To do — Find the string "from" in the records and copy each line where it occurs.

== Segment start ==

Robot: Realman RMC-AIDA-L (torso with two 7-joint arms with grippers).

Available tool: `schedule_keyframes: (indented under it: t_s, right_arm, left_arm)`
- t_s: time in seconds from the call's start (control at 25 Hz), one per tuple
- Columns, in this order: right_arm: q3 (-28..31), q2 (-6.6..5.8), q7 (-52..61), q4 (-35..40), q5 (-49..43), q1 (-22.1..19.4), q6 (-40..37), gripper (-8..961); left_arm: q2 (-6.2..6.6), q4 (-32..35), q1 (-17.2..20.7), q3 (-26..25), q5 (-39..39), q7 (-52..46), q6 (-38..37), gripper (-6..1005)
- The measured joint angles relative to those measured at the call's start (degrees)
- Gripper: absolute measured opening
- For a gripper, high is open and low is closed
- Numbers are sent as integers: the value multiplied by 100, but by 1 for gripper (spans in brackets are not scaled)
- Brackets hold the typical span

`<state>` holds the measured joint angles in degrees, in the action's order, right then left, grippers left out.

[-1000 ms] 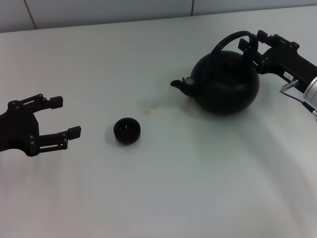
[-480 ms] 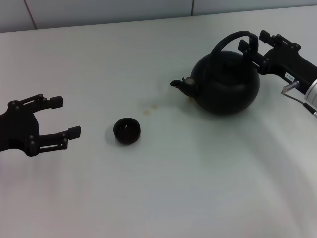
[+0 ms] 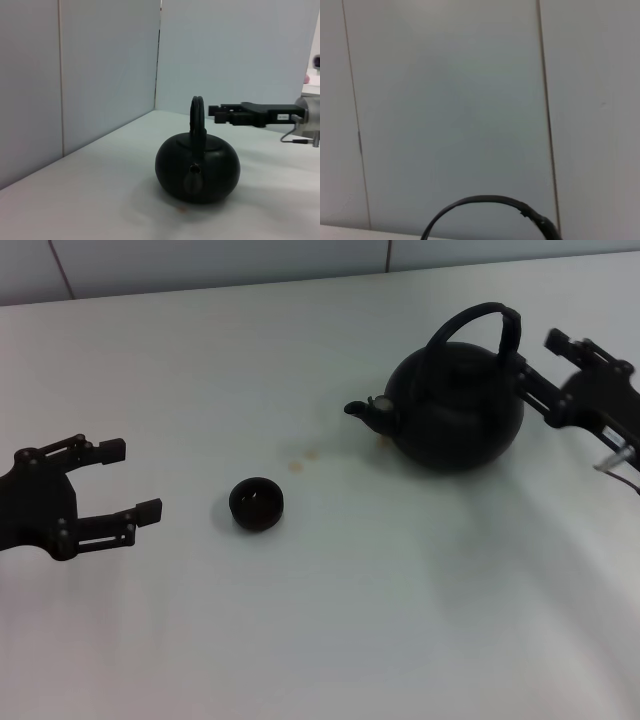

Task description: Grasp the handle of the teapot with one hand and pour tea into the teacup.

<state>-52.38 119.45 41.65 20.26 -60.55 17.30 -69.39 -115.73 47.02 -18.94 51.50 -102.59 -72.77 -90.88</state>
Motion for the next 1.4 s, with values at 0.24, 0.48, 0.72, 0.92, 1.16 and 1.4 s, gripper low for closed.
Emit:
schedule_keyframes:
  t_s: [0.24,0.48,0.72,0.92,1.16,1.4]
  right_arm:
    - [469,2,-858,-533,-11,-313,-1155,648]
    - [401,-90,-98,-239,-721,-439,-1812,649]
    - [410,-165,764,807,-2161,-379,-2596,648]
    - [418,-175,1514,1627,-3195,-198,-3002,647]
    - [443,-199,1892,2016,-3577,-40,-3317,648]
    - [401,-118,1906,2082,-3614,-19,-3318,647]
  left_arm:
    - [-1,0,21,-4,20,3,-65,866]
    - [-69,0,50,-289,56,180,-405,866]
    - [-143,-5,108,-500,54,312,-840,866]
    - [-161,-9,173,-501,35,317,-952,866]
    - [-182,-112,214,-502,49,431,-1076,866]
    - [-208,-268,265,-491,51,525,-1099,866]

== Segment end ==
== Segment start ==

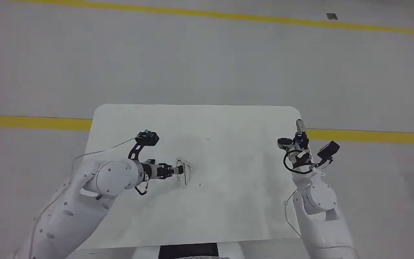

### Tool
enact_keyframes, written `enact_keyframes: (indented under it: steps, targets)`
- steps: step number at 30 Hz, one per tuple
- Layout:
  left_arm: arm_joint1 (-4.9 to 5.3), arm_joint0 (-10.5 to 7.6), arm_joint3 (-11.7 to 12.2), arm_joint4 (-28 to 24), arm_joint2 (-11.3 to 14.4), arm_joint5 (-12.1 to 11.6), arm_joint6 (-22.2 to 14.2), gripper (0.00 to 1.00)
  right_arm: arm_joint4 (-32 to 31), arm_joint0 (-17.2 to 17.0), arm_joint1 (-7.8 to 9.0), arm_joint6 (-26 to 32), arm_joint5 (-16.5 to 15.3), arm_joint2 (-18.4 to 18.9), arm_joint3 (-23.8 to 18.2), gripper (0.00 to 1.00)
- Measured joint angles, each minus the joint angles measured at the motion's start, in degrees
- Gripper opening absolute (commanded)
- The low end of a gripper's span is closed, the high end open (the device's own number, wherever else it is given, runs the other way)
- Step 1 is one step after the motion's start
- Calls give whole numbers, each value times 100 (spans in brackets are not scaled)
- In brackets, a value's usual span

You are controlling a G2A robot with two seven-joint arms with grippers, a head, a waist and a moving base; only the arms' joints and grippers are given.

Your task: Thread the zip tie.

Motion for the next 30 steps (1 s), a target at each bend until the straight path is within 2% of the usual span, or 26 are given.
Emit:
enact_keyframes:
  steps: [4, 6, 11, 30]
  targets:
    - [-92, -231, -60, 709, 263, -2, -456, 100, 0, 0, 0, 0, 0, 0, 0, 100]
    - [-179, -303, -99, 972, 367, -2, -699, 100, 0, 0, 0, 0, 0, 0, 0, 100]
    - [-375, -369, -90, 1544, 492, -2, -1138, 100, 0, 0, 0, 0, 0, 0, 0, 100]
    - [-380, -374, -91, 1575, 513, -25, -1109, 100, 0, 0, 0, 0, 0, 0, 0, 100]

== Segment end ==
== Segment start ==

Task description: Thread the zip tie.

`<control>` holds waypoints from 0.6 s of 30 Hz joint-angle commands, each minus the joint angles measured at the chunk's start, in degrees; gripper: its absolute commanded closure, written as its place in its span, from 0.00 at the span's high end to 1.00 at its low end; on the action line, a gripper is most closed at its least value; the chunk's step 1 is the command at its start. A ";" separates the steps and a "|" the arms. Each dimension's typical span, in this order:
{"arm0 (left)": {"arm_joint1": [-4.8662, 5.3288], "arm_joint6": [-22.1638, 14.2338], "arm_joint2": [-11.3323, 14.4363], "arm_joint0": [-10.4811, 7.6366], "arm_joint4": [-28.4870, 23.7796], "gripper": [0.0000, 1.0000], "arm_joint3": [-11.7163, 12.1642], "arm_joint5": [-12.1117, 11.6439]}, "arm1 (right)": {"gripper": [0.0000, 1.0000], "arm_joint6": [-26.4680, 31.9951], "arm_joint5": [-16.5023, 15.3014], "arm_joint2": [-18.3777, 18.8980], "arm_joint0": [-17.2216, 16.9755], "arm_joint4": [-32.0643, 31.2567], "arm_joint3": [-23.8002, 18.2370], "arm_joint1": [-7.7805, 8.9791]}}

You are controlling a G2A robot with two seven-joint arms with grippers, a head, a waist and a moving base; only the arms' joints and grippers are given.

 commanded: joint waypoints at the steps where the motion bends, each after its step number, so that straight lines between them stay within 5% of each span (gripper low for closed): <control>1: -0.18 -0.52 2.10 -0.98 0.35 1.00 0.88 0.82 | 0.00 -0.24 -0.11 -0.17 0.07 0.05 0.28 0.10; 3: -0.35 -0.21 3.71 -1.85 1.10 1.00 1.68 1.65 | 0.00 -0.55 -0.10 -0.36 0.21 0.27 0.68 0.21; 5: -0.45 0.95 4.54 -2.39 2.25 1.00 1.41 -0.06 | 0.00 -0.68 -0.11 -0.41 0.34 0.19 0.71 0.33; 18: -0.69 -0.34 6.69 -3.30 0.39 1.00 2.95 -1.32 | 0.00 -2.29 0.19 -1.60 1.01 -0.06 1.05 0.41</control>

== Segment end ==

Written answer —
- t_s: time in seconds from the call's start (control at 25 Hz), one per tuple
`<control>` holds waypoints from 0.6 s of 30 Hz joint-angle commands, each minus the joint angles measured at the chunk's start, in degrees; gripper: its absolute commanded closure, written as its place in its span, from 0.00 at the span's high end to 1.00 at its low end; on the action line, a gripper is most closed at its least value; the chunk's step 1 is the command at its start. A ";" separates the steps and a "|" the arms. Each dimension's typical span, in this order:

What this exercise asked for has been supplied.